### [WHAT THIS TASK INVOLVES]
Check every line below for the string "printed". Copy the ones that have it.

○ ○ ○

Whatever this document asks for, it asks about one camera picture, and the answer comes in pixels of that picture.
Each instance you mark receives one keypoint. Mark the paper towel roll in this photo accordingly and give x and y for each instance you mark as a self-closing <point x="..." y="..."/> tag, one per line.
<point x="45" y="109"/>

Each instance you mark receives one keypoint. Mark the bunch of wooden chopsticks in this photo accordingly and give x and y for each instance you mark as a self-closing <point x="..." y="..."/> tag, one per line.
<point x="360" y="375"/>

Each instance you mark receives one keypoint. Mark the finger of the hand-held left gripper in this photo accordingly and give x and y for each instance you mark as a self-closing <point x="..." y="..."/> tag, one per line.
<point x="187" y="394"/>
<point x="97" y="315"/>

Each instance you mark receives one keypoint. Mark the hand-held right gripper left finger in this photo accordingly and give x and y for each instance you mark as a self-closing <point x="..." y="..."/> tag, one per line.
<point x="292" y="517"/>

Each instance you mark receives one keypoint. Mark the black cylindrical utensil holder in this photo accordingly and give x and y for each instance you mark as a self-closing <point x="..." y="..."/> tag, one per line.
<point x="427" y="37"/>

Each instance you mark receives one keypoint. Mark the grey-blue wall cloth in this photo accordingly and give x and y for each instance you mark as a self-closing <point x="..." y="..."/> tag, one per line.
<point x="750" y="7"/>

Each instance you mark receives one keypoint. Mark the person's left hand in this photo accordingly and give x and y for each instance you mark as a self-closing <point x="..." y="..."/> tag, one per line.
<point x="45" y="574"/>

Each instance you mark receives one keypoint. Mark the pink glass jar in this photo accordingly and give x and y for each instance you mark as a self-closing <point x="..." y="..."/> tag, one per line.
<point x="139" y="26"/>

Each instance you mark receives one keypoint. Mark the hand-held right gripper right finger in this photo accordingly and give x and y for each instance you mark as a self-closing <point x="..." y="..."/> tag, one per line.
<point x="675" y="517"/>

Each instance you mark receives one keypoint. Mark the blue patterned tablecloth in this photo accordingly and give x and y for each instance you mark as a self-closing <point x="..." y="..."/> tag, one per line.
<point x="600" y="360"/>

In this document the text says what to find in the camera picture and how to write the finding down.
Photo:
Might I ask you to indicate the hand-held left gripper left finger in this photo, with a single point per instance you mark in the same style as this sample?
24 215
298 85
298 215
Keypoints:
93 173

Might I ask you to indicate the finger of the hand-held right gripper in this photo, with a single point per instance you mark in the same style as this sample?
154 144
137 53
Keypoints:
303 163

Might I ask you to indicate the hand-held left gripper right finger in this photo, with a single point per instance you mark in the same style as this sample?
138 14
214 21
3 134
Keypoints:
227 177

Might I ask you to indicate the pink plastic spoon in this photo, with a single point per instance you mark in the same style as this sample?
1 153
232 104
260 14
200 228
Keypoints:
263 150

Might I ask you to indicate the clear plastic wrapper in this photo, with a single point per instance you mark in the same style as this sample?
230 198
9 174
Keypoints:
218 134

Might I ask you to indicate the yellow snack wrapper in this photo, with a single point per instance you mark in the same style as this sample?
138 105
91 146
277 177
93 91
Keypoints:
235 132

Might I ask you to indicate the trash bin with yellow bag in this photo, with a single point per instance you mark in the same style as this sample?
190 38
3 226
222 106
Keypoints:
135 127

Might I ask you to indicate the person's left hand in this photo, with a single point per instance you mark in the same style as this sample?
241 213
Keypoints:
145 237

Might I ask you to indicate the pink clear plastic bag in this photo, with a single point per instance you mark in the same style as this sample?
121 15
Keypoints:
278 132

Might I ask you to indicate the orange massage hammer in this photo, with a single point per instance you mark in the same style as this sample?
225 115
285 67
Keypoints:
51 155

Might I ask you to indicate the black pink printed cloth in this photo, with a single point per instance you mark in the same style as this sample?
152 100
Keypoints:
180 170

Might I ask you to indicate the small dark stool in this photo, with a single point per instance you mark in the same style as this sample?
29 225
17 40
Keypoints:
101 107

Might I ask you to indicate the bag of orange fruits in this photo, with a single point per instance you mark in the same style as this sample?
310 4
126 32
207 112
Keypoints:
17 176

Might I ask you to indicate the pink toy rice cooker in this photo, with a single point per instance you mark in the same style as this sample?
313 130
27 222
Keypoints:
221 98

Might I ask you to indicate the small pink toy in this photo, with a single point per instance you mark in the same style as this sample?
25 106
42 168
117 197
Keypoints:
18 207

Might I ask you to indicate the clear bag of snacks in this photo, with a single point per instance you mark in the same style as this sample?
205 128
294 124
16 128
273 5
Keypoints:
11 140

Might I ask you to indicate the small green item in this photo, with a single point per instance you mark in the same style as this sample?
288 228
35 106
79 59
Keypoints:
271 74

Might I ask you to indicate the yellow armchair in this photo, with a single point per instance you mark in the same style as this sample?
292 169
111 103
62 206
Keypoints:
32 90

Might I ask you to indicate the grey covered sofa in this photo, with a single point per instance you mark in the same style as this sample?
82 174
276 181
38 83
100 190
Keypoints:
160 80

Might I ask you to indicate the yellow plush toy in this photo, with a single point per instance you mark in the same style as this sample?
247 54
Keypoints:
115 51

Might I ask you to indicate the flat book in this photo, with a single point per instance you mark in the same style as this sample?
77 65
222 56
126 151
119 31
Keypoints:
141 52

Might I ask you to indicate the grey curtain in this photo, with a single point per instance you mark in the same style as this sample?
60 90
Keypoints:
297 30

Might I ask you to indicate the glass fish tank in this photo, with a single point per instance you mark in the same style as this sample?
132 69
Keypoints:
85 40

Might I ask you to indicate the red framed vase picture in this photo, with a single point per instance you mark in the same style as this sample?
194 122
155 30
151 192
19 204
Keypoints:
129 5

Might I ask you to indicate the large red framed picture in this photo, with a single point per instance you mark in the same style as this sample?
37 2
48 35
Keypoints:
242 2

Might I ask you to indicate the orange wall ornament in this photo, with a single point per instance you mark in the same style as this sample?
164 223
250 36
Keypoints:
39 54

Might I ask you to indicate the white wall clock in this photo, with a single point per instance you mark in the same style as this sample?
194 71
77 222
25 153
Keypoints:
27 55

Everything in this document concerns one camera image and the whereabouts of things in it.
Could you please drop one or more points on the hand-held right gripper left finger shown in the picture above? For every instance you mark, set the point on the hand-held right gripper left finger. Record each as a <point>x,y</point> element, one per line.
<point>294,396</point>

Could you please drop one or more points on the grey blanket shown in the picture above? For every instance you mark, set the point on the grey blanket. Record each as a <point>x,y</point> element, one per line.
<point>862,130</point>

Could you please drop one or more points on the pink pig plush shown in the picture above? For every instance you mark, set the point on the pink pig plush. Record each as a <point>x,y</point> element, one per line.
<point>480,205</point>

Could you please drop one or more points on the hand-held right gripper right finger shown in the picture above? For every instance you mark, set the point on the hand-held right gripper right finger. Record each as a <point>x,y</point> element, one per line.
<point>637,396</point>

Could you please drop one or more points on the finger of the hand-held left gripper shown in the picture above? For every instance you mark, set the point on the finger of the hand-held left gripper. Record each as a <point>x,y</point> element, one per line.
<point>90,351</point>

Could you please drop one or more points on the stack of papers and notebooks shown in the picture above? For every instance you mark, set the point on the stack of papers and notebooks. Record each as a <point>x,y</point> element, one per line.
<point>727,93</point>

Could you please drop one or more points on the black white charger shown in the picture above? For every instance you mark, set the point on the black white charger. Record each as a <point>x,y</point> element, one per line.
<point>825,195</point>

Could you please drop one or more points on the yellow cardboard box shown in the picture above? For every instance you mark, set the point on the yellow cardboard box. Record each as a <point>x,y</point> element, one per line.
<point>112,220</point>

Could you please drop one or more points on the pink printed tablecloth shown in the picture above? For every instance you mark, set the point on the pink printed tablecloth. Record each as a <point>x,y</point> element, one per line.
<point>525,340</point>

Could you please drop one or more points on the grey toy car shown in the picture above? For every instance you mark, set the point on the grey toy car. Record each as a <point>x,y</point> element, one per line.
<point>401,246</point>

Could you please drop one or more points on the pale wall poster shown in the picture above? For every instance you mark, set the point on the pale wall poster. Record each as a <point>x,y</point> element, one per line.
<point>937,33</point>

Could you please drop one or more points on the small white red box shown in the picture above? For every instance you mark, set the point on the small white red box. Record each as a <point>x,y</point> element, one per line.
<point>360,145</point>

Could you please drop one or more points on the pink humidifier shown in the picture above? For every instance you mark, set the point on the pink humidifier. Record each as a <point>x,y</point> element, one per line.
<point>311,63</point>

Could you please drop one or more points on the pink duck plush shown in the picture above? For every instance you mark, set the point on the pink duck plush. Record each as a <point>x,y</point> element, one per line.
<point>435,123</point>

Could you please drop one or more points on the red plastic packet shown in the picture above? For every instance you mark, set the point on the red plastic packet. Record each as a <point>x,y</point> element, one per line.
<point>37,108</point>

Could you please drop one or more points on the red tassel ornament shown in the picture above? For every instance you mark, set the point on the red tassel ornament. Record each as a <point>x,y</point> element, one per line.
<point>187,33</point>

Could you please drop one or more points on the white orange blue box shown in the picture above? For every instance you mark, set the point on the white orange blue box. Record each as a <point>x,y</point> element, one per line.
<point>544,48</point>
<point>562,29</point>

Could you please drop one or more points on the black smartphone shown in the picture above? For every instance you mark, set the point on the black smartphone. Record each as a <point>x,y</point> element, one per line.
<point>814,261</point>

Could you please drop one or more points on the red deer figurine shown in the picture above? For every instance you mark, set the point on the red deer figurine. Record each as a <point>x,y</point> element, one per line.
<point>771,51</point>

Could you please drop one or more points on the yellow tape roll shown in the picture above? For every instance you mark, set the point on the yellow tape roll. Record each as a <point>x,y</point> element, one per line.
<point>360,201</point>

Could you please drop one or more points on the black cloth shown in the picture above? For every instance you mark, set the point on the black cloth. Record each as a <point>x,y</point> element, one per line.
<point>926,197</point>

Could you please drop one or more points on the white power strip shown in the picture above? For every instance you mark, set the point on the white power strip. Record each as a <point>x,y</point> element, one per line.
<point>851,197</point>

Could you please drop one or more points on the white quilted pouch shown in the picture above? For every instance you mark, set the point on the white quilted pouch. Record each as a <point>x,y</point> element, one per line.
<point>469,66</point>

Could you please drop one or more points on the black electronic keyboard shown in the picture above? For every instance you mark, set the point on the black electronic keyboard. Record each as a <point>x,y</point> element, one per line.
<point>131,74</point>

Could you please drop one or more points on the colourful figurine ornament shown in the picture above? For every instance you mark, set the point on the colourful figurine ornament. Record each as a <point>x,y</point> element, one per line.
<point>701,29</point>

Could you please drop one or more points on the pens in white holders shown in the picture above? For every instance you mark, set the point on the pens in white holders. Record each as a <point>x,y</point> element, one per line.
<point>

○ ○ ○

### [PROBLEM SOLUTION]
Might I ask you to indicate the black pink printed cloth in this photo, with a single point per instance you mark in the same style as this sample?
Could you please drop one or more points on the pink printed tablecloth shown in the picture above? For every instance you mark, set the point on the pink printed tablecloth. Record each as a <point>x,y</point> element, one per line.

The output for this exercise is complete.